— TASK TO CARRY OUT —
A word-for-word copy of the entries, with images excluded, is the expected answer.

(RECORDS FOR PROCESSING Opens)

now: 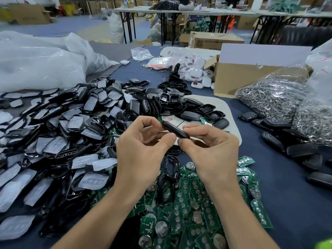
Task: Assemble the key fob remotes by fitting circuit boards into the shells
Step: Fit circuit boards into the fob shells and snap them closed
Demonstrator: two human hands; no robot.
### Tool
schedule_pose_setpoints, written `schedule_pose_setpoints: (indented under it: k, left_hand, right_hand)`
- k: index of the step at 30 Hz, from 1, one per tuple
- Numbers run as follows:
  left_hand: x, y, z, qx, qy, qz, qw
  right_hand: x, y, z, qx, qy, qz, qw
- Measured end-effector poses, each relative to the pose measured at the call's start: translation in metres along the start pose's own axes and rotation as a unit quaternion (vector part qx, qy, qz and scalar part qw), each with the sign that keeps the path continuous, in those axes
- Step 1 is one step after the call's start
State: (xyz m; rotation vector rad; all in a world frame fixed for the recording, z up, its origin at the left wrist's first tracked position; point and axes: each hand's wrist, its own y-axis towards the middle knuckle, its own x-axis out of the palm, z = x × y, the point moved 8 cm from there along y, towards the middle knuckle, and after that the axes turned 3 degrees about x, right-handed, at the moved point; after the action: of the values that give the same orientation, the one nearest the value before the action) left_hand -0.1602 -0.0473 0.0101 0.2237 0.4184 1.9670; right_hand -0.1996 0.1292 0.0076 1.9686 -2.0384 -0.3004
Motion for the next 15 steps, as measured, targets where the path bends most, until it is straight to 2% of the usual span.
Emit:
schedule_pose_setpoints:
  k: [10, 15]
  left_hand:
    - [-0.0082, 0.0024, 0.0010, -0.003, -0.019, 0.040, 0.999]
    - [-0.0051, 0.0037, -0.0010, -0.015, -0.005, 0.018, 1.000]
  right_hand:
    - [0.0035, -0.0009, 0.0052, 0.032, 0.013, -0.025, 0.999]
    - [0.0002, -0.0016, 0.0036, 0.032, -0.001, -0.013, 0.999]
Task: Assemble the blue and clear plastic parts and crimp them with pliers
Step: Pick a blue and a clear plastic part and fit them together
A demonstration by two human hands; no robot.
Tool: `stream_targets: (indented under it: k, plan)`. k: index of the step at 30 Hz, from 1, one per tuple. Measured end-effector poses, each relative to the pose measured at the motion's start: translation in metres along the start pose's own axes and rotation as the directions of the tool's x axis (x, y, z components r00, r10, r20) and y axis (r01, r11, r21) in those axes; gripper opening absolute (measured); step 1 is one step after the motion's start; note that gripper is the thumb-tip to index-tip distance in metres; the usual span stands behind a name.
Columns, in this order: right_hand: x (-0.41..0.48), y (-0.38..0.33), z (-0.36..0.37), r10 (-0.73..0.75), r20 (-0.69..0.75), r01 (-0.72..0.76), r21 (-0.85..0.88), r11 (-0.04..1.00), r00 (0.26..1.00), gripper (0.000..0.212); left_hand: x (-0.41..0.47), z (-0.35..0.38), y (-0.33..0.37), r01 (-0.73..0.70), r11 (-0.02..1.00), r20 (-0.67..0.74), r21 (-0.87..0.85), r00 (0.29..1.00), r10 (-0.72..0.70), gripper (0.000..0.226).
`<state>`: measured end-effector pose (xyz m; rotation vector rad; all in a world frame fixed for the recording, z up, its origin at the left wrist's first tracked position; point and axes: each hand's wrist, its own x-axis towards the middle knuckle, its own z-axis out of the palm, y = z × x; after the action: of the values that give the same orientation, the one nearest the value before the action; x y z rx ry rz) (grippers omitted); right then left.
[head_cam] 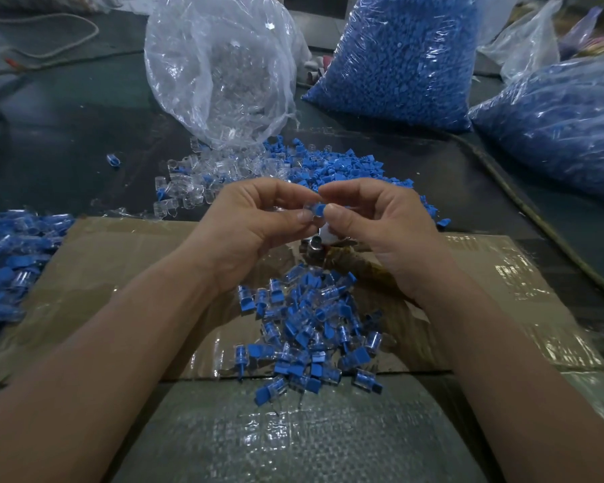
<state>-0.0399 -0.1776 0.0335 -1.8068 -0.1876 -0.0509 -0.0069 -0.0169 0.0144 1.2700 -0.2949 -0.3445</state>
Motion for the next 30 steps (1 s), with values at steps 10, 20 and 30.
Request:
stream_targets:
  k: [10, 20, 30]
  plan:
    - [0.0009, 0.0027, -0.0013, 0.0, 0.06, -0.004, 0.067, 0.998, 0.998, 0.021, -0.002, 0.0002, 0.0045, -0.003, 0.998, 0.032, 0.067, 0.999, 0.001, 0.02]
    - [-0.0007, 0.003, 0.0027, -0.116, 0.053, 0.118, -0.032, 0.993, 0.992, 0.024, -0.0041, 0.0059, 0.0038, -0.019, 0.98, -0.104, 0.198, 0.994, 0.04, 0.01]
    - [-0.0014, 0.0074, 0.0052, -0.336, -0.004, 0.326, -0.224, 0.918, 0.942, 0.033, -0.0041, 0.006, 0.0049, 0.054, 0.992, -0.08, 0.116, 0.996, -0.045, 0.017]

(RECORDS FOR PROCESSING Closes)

— ANSWER FOR THIS EXERCISE —
now: 
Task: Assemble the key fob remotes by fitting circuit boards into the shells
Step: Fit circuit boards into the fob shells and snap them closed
Demonstrator: two human hands; no robot.
### Tool
schedule_pose_setpoints, written `schedule_pose_setpoints: (indented under it: k, left_hand, right_hand)`
- k: index of the step at 30 Hz, from 1, one per tuple
- Numbers run as follows:
  left_hand: x, y, z, qx, qy, qz, qw
  right_hand: x, y, z, qx, qy, qz, qw
- Measured end-effector poses, each relative to the pose measured at the call's start: translation in metres along the start pose's own axes and rotation as a unit quaternion (vector part qx, qy, qz and scalar part qw), each with the sign that keeps the path continuous, in those axes
- Step 1 is one step after the call's start
State: (xyz m; rotation vector rad; all in a world frame fixed for the recording, z up, its origin at the left wrist's first tracked position; point and axes: each hand's wrist, its own y-axis towards the middle knuckle, its own x-axis out of the palm, z = x × y, the point moved 8 cm from there along y, towards the middle knuckle, and after that the axes turned 3 degrees about x, right-handed, at the moved point; after the action: of the values that give the same orientation, the one nearest the value before the action) left_hand -0.1602 -0.0473 0.0101 0.2237 0.4184 1.9670; right_hand -0.1996 0.1292 0.0076 1.9686 -2.0384 -0.3004
Motion for the next 15 steps, as measured, targets where the path bends most, until it is straight to 2% of the usual span.
Emit:
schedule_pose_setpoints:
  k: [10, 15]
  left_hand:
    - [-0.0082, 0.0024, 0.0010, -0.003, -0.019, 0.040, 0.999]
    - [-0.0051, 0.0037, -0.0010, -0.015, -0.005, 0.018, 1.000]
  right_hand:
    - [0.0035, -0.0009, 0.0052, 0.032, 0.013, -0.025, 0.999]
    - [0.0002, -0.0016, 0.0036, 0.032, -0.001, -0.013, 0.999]
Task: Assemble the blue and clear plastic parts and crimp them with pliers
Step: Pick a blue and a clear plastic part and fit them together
A demonstration by two human hands; no robot.
Tool: `stream_targets: (indented under it: k, plan)`. k: index of the step at 30 Hz, from 1, one per tuple. Measured end-effector poses, each relative to the pose measured at the motion's start: translation in metres along the start pose's own axes and rotation as the directions of the tool's x axis (x, y, z components r00, r10, r20) and y axis (r01, r11, r21) in those axes; gripper opening absolute (measured); step 1 is one step after the motion's start; note that gripper is the thumb-tip to index-tip distance in metres; the usual span stands behind a name.
Columns, in this order: right_hand: x (-0.41..0.48), y (-0.38..0.33), z (-0.36..0.37), r10 (-0.73..0.75), r20 (-0.69..0.75), r01 (-0.72..0.76), r21 (-0.85..0.88), r11 (-0.04..1.00), r00 (0.26..1.00), gripper (0.000..0.212); left_hand: x (-0.41..0.47), z (-0.35..0.38), y (-0.33..0.37), r01 (-0.73..0.70), r11 (-0.02..1.00), r20 (-0.67..0.74), r21 (-0.87..0.85), r00 (0.29..1.00), r10 (-0.72..0.70), gripper (0.000..0.226).
`<state>`: measured end-effector pose (xyz m; rotation vector rad; all in a world frame fixed for the recording, z up, its origin at the left wrist's first tracked position; point and axes: each hand's wrist, its own x-axis towards the middle knuckle, its own z-axis out of the palm, y = z × x; after the action: of the values that give the same orientation, the one nearest the value before the action; x y z rx ry rz) (grippers omitted); right then left.
[head_cam] 
<state>-0.0399 -0.1776 0.0335 -1.8068 -0.1876 -0.0509 -0.0069 -0.0169 0.0144 1.2700 -0.2949 -0.3445</state>
Motion for the next 30 steps (1 s), with values at steps 10, 20 and 30.
Request:
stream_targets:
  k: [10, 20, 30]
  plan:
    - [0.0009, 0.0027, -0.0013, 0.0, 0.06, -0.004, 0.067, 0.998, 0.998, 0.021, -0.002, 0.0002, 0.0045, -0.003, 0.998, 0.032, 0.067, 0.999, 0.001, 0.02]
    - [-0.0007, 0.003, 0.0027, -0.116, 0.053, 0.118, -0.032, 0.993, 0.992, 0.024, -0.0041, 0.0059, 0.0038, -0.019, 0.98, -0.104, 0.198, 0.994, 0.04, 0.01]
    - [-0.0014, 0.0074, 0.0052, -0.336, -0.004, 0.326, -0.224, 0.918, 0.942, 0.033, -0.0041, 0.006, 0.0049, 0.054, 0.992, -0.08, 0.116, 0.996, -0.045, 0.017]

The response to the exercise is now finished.